Four Deals Trump Could Negotiate Now On Healthcare

Four Deals Trump Could Negotiate Now On Healthcare
This post was published on the now-closed HuffPost Contributor platform. Contributors control their own work and posted freely to our site. If you need to flag this entry as abusive, send us an email.

Then-Candidate Donald Trump promised “better healthcare for less money” and said his administration would negotiate deals for the American people. But with Republican efforts to repeal and replace Obamacare stagnating, that seems elusive.

Yet there are winning policy strategies that can fulfill these promises. Here are four policies that won’t add to the deficit and could even attract some bipartisan support.

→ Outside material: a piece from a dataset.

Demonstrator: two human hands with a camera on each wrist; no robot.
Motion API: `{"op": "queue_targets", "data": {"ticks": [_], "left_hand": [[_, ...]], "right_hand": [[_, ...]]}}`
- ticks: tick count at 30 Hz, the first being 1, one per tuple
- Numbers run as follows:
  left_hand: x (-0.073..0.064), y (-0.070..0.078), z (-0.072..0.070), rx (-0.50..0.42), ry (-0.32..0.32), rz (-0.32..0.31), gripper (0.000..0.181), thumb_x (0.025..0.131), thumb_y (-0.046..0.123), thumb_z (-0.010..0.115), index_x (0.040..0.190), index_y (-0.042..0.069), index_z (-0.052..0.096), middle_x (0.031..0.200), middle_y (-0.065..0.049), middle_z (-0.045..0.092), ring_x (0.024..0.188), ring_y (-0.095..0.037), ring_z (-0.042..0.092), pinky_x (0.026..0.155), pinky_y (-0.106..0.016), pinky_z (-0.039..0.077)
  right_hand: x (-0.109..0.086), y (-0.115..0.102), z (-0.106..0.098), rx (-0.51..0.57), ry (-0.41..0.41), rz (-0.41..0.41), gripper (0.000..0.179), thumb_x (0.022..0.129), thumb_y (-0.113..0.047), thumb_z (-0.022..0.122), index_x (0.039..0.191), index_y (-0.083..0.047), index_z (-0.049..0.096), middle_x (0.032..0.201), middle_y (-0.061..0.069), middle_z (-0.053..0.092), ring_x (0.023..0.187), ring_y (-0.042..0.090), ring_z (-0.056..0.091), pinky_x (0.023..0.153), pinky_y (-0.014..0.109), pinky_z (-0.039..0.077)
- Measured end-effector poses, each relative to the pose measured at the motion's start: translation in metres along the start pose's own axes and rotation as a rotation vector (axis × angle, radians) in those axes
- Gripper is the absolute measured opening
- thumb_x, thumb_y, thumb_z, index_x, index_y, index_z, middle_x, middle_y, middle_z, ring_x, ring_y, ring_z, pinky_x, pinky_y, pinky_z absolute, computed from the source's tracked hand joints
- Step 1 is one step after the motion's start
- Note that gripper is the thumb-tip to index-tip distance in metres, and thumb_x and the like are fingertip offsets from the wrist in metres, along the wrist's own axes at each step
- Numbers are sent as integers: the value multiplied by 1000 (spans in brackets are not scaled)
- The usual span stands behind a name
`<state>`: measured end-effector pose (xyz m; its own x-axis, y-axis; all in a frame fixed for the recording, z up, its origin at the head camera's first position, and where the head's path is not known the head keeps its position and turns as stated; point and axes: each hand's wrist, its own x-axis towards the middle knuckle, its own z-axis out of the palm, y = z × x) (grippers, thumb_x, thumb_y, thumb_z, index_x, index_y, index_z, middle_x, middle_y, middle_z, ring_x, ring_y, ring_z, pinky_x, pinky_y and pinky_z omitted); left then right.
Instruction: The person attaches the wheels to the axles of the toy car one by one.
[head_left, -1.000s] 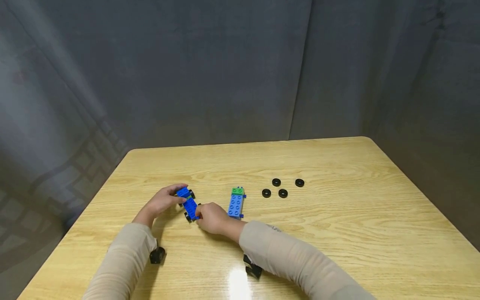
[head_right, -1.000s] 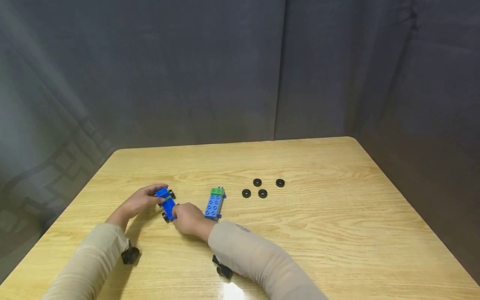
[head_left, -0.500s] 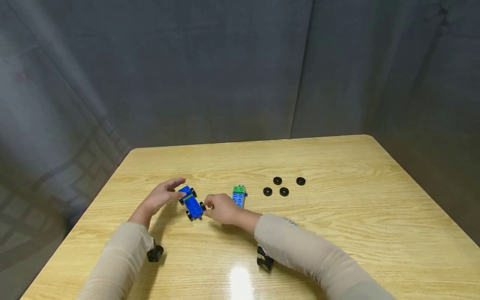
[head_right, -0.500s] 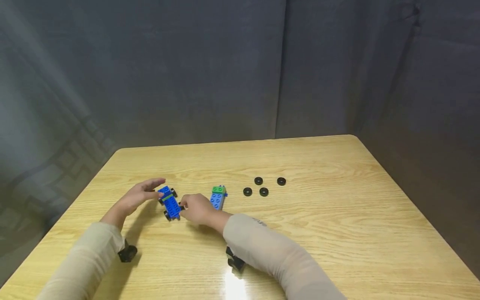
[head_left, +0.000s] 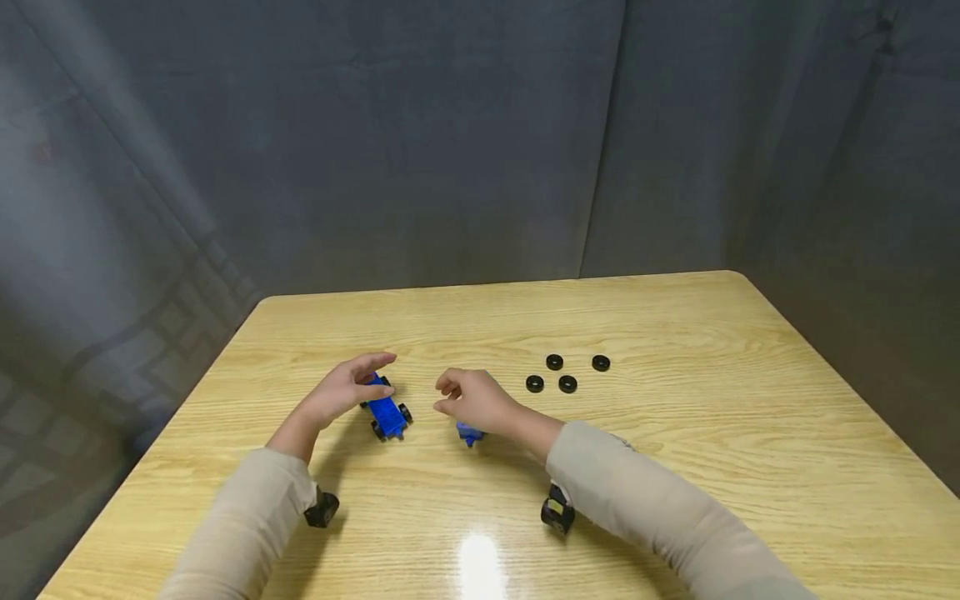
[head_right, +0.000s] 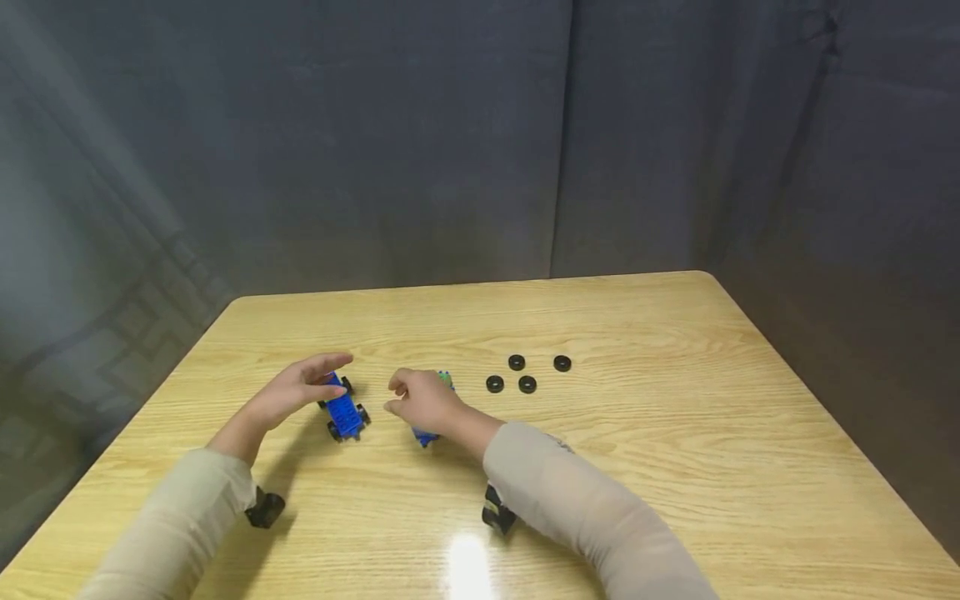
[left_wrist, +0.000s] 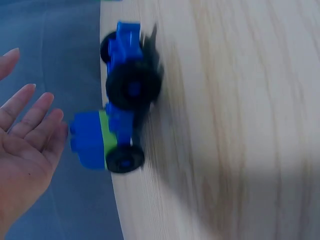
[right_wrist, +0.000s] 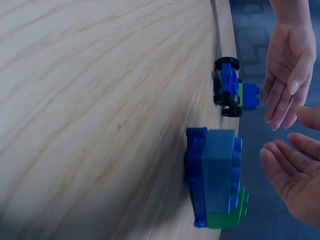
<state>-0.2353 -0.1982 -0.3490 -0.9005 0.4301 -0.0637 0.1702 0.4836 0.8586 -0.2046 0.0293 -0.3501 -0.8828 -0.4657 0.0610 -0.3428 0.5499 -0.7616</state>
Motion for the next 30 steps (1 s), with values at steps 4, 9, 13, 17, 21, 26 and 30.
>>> {"op": "queue_targets", "data": {"ticks": [4, 9, 13, 17, 21, 26, 30], "left_hand": [[4, 6, 10, -21, -35, 40, 64, 79, 26, 62, 131, 3, 33, 133, -15, 32, 122, -33, 26, 97, -47, 23], [9, 11, 21, -49, -79, 88, 62, 80, 18, 61, 131, 0, 31, 133, -19, 31, 121, -32, 27, 97, -46, 22], [11, 14, 25, -60, -107, 98, 61, 80, 16, 61, 131, 1, 30, 132, -19, 31, 120, -33, 28, 97, -47, 22], [10, 15, 28, -41, -122, 103, 62, 80, 21, 61, 131, 1, 30, 131, -18, 32, 119, -33, 30, 96, -47, 23], [9, 15, 31, -7, -123, 101, 63, 80, 22, 62, 131, 2, 31, 130, -18, 34, 117, -33, 33, 95, -46, 26], [11, 18, 39, -4, -141, 94, 65, 79, 22, 63, 132, 4, 30, 132, -18, 32, 117, -34, 32, 93, -48, 27], [17, 24, 48, -15, -168, 102, 67, 78, 22, 63, 134, 6, 28, 135, -14, 29, 119, -32, 30, 94, -48, 27]], "right_hand": [[-5, 5, -7, 7, 22, -1, 25, 82, -14, 59, 102, 1, 56, 97, 11, 57, 87, 18, 53, 72, 26, 44], [-14, 14, -16, 16, 47, -3, 24, 82, -12, 59, 102, 0, 56, 96, 10, 57, 86, 17, 53, 71, 26, 44], [-20, 20, -23, 34, 65, 27, 25, 82, -14, 59, 103, -1, 56, 96, 9, 57, 87, 17, 52, 72, 28, 44], [-25, 25, -27, 49, 87, 53, 26, 81, -13, 59, 104, -1, 56, 98, 9, 57, 87, 17, 52, 70, 28, 45], [-29, 30, -28, 43, 107, 70, 25, 81, -13, 60, 103, -1, 57, 96, 8, 58, 86, 16, 53, 70, 28, 45], [-34, 35, -30, 47, 131, 82, 25, 80, -12, 60, 103, -1, 57, 96, 9, 57, 84, 16, 53, 70, 28, 45], [-40, 41, -36, 62, 147, 119, 27, 80, -11, 60, 105, 0, 56, 98, 11, 56, 84, 17, 53, 70, 29, 44]]}}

  1. Get more sensible payment terms from providers. Pioneered by the Bush Administration and continued through Obama’s tenure was a push for Medicare to pay higher rates to hospitals when the care is better. This is called “paying for value” by health policy wonks, and “old-fashioned common sense" by everyone else. A respected nonprofit called the National Quality Forum helped lay the groundwork by painstakingly achieving buy-in from interest groups on how to measure quality to calibrate payment. More effort around value-based payment is needed for MACRA, the recent bipartisan law reforming the way physicians get paid. Accelerate this work, and don’t lose momentum.
  2. Question payments for medical errors. Preventable accidents, injuries and infections are the third leading cause of death in America, killing nearly 700 people a day and wasting untold dollars. Here’s the kicker: Often the providers get paid more when these problems occur. According to calculations by my nonprofit, the Leapfrog Group, many employers pay upwards of $8,000 extra per admission for the wasteful cost of errors and infections. We released our updated Hospital Safety Grades last week, which assign a letter grade to over 2,600 general acute-care hospitals across the nation based on safety and quality. These grades show there remains a dramatic variation in hospitals’ overall performance in keeping patients safe from preventable harm and medical errors. It’s time to negotiate better terms to level the playing field.
  3. Grow health savings accounts. Ultimately, the best deal for an individual patient is personal preference, which can’t be negotiated by the government. But traditionally, few patients see themselves as active consumers whose preference counts. That is why back in the early 2000s Republican President George H.W. Bush successfully fought to shift some of the purchasing decisions to consumers directly, establishing tax-protected health savings accounts, which help consumers pay the extensive out-of-pocket costs associated with a high-deductible health plan. The principle: when consumers pay more out of their own pocket, instead of just a static copay, they stimulate a market that puts competitive pressure on pricing and quality.There’s a problem though. Individuals and their employers don’t always fund the savings accounts at high enough levels to adequately offset deductibles. Nonpaying customers do not create markets (and they don’t get great healthcare either); so Republicans might focus on policies that strengthen health savings accounts, for instance, by permanently exempting employer savings contributions from the taxes on health benefits planned under both Obamacare and the Ryan/Trump proposals.
  4. Expand transparency. Even families with excellent health coverage will find themselves bewildered when the time comes to find a doctor or hospital. It is still difficult to find good, reliable information to compare providers on price and quality. There have been inroads here too, but regulations could be lifted that hide important information the public deserves to know, such as the findings from accreditation reports and the prices charged. Any healthcare provider doing business with Medicare or Medicaid should commit to the highest levels of transparency.

Notice none of these policy ideas pivot on the issues that divide, like insurance pools, subsidies, tax credits or minimum benefits rules. Instead, they focus on making deals for better care at lower costs. That’s a job President Trump and leaders of both parties ought to accomplish now for the American people.